# [What this task involves]
Copy down every line of the data that follows exactly. Omit the pictures.

# [Data below]
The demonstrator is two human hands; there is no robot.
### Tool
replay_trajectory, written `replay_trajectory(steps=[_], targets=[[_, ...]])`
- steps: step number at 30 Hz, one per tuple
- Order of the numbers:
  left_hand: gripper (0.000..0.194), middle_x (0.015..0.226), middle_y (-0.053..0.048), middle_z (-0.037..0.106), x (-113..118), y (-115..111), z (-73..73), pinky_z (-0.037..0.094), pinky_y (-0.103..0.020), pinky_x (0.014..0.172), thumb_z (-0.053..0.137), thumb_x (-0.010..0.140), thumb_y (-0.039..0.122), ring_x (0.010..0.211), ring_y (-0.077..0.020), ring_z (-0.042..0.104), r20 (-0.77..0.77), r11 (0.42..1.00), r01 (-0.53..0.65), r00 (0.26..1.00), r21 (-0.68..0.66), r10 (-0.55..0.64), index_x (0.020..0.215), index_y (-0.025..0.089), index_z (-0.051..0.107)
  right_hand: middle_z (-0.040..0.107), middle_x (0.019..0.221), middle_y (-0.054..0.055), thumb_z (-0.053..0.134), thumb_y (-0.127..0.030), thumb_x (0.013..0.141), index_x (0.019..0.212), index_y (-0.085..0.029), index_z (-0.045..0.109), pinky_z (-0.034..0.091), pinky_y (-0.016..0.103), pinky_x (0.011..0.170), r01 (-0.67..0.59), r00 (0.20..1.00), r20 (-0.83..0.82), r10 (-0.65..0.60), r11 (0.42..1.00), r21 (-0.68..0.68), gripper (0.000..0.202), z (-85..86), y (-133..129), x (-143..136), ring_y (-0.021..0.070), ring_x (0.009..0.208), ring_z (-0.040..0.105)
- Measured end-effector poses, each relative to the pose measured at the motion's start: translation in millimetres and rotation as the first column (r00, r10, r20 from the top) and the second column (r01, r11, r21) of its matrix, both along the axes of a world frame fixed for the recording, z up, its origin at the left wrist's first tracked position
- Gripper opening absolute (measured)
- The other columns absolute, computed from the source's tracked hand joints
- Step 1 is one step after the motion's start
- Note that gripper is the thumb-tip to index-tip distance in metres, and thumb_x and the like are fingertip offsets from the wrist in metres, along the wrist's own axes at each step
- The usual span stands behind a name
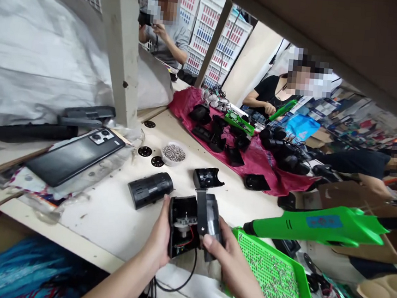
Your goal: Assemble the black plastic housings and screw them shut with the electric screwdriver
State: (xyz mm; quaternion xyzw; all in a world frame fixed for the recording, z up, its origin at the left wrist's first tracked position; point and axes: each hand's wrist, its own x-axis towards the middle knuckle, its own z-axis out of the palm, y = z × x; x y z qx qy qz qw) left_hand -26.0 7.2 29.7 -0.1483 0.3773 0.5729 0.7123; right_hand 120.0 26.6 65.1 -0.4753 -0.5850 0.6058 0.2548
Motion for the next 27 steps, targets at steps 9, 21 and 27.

# [Solution]
The demonstrator is two human hands; there is no robot.
### Tool
replay_trajectory, written `replay_trajectory(steps=[_], targets=[[_, ...]])`
- steps: step number at 30 Hz, one per tuple
- Order of the numbers:
  left_hand: gripper (0.000..0.194), middle_x (0.015..0.226), middle_y (-0.053..0.048), middle_z (-0.037..0.106), x (-113..118), y (-115..111), z (-73..73), pinky_z (-0.037..0.094), pinky_y (-0.103..0.020), pinky_x (0.014..0.172), thumb_z (-0.053..0.137), thumb_x (-0.010..0.140), thumb_y (-0.039..0.122), ring_x (0.010..0.211), ring_y (-0.077..0.020), ring_z (-0.042..0.104), r20 (-0.77..0.77), r11 (0.42..1.00), r01 (-0.53..0.65), r00 (0.26..1.00), r21 (-0.68..0.66), r10 (-0.55..0.64), index_x (0.020..0.215), index_y (-0.025..0.089), index_z (-0.051..0.107)
  right_hand: middle_z (-0.040..0.107), middle_x (0.019..0.221), middle_y (-0.054..0.055), thumb_z (-0.053..0.134), thumb_y (-0.127..0.030), thumb_x (0.013..0.141), index_x (0.019..0.212), index_y (-0.085..0.029), index_z (-0.045..0.109), pinky_z (-0.034..0.091), pinky_y (-0.016..0.103), pinky_x (0.011..0.170), r01 (-0.67..0.59), r00 (0.20..1.00), r20 (-0.83..0.82), r10 (-0.65..0.60), r11 (0.42..1.00), r21 (-0.68..0.68), gripper (0.000..0.202), z (-85..86), y (-133..129), x (-143..136), ring_y (-0.021..0.070), ring_x (0.009..0.208), ring_z (-0.040..0.105)
- Measured end-effector poses, each relative to the pose measured at the motion's start: translation in millimetres and rotation as the first column (r00, r10, r20 from the top) and the second column (r01, r11, r21) of its matrix, both along the axes of a world frame fixed for the recording, z up, its origin at the left wrist's first tracked position
- Gripper opening absolute (measured)
- The other columns absolute, computed from the source's tracked hand joints
- Step 1 is one step after the motion's start
- Note that gripper is the thumb-tip to index-tip distance in metres, and thumb_x and the like are fingertip offsets from the wrist in metres, along the wrist's own axes at each step
- The usual span stands behind a name
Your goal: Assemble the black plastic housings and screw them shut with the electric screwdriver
State: (xyz mm; quaternion xyzw; all in a world frame fixed for the recording, z up, its origin at the left wrist's first tracked position; point and axes: each hand's wrist, its own x-axis towards the middle knuckle, its own z-axis out of the palm, y = z × x; x y z qx qy qz qw) left_hand -26.0 7.2 29.7 -0.1483 0.3773 0.5729 0.7123; right_hand 120.0 26.6 65.1 -0.4753 -0.5850 0.6058 0.2548
Motion for the next 27 steps, targets at steps 9, 21 and 27.

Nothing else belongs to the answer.